These approaches are complementary rather than competing technologies. A well-designed scaling strategy often combines multiple approaches: VPA ensures optimal resource allocation per pod, HPA manages replica scaling based on demand, KEDA handles event-driven scaling scenarios, and Cluster Autoscaler provides the underlying infrastructure capacity to support all scaling approaches without manual intervention.

Important Note: You cannot use VPA with HPA when both target the same resource metrics (CPU / memory) as this can cause scaling conflicts and unpredictable behaviour.

What this means is that the question becomes: which workloads actually benefit from this approach to resource optimisation?

When does VPA deliver maximum value for your workloads?

Not every application benefits equally from VPA’s statistical approach to resource optimisation. Understanding the workload characteristics that align with VPA’s strengths helps teams prioritise implementation efforts and maximise the cost savings and operational benefits they will achieve from automated resource management.

What makes an ideal VPA candidate?

Stateful applications with predictable patterns represent ideal VPA candidates because they typically run continuously with consistent resource consumption characteristics that enable accurate recommendation generation. Database workloads, message brokers, and data processing applications often exhibit stable resource consumption patterns over time, providing the historical data that VPA needs to generate reliable recommendations without the noise of highly variable workloads.

Memory-intensive workloads particularly benefit from VPA optimisation because memory allocation significantly affects both application performance and infrastructure costs, whilst memory consumption patterns are often more predictable than CPU usage. JVM-based applications, machine learning workloads, and data analytics services frequently consume memory in patterns that are well-suited to VPA analysis, especially when garbage collection and caching behaviours create recognisable usage patterns.

Long-running services with consistent usage benefit tremendously from VPA because they provide the historical data needed for accurate recommendations whilst typically having stable resource consumption patterns that do not require frequent adjustments. Web APIs, background processing services, and monitoring systems often fall into this category, running continuously with consumption patterns that VPA can analyse and optimise effectively.

Development and testing environments provide excellent opportunities for VPA implementation because they typically have more flexible availability requirements whilst supporting diverse workloads that change frequently. Development environments often waste significant resources through conservative allocation patterns inherited from production configurations, making them ideal candidates for aggressive VPA optimisation that delivers immediate cost savings.
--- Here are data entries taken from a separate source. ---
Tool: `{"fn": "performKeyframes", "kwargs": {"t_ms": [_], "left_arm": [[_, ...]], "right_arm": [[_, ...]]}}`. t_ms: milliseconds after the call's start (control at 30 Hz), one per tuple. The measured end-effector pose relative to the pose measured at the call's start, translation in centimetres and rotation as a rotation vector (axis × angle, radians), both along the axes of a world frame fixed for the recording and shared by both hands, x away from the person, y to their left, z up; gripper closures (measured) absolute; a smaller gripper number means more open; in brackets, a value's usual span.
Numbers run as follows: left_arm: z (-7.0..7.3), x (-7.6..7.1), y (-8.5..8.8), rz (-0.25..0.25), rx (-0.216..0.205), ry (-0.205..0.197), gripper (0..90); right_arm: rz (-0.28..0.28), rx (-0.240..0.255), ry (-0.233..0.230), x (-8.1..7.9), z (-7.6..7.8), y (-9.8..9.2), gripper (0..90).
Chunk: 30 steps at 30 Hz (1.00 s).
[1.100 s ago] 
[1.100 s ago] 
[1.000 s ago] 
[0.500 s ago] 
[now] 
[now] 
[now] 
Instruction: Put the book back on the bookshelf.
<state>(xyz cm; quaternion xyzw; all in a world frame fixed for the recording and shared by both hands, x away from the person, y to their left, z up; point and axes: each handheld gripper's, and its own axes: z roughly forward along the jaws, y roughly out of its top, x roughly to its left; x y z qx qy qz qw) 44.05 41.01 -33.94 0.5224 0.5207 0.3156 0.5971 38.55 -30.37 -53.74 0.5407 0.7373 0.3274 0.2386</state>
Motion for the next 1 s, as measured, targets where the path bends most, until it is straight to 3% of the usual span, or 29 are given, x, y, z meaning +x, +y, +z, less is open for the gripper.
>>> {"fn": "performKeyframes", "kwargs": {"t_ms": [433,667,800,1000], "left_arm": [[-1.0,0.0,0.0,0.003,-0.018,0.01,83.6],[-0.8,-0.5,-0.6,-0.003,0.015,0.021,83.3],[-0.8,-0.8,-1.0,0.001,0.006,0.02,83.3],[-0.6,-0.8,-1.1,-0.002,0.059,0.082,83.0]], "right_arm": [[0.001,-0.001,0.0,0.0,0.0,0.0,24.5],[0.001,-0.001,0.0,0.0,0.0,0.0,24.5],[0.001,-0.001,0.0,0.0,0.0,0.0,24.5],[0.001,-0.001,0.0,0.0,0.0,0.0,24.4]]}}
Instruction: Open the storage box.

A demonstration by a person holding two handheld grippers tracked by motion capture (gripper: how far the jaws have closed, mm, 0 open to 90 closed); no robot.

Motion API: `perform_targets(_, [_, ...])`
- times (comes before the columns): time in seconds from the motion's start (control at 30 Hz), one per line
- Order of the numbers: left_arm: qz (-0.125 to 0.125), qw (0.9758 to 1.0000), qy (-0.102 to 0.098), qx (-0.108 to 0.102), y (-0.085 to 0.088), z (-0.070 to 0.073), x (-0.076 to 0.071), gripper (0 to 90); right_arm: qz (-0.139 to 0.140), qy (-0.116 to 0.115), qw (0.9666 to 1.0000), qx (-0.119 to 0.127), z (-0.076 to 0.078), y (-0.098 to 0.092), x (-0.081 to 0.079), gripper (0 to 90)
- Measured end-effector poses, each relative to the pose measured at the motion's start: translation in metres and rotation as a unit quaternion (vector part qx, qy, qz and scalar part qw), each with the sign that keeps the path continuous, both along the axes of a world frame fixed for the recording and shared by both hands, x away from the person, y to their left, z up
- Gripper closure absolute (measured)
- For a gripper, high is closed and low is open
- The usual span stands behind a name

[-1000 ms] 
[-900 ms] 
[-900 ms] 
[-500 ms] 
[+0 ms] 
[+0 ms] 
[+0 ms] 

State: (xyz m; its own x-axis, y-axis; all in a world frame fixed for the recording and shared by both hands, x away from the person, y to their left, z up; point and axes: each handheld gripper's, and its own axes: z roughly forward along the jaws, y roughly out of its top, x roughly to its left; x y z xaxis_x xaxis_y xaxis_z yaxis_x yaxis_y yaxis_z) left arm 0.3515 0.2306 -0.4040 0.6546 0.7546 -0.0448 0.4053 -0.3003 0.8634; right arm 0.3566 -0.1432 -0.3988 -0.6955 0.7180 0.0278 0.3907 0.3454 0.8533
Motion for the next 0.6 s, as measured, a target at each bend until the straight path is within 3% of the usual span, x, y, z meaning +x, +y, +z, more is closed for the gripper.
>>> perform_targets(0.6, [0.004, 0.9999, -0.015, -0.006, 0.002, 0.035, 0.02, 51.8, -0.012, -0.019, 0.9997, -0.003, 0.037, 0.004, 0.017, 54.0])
When is VPA not the right solution?

Highly variable workloads that experience extreme resource consumption swings might not benefit from VPA’s statistical approach to optimisation. Batch processing jobs with dramatically different resource requirements per job type often need manual tuning rather than automated recommendations, since VPA’s analysis might average across wildly different consumption patterns that do not represent optimal allocation for any specific workload type.

Short-lived applications do not provide sufficient historical data for VPA to generate meaningful recommendations. If applications typically run for minutes rather than hours or days, traditional capacity planning approaches might be more appropriate since VPA needs sustained operation periods to establish reliable consumption patterns.

Applications where pod restart causes significant operational issues might not be suitable for VPA implementations that require pod recreation to apply resource changes, though modern in-place update capabilities address many of these concerns by enabling resource adjustments without service disruption.

Generally, identifying these workload patterns helps teams understand where VPA will be most effective, but implementing VPA successfully requires understanding how its components work together to deliver these optimisation benefits.

How do VPA components work?

Kubernetes VPA implements resource optimisation through three coordinated components that divide the complex task of automated resource management into distinct, manageable responsibilities. Understanding this architecture helps teams configure VPA effectively, troubleshoot issues when they arise, and appreciate how the system maintains reliability whilst making automated changes to running applications.

3 VPA components and their roles

VPA Recommender serves as the analytical engine that processes historical resource consumption data from cluster metrics systems. It maintains detailed consumption statistics across configurable time windows and generates specific CPU and memory allocation recommendations using statistical analysis of actual usage patterns, accounting for variance and providing appropriate safety margins based on observed application behaviour rather than conservative assumptions.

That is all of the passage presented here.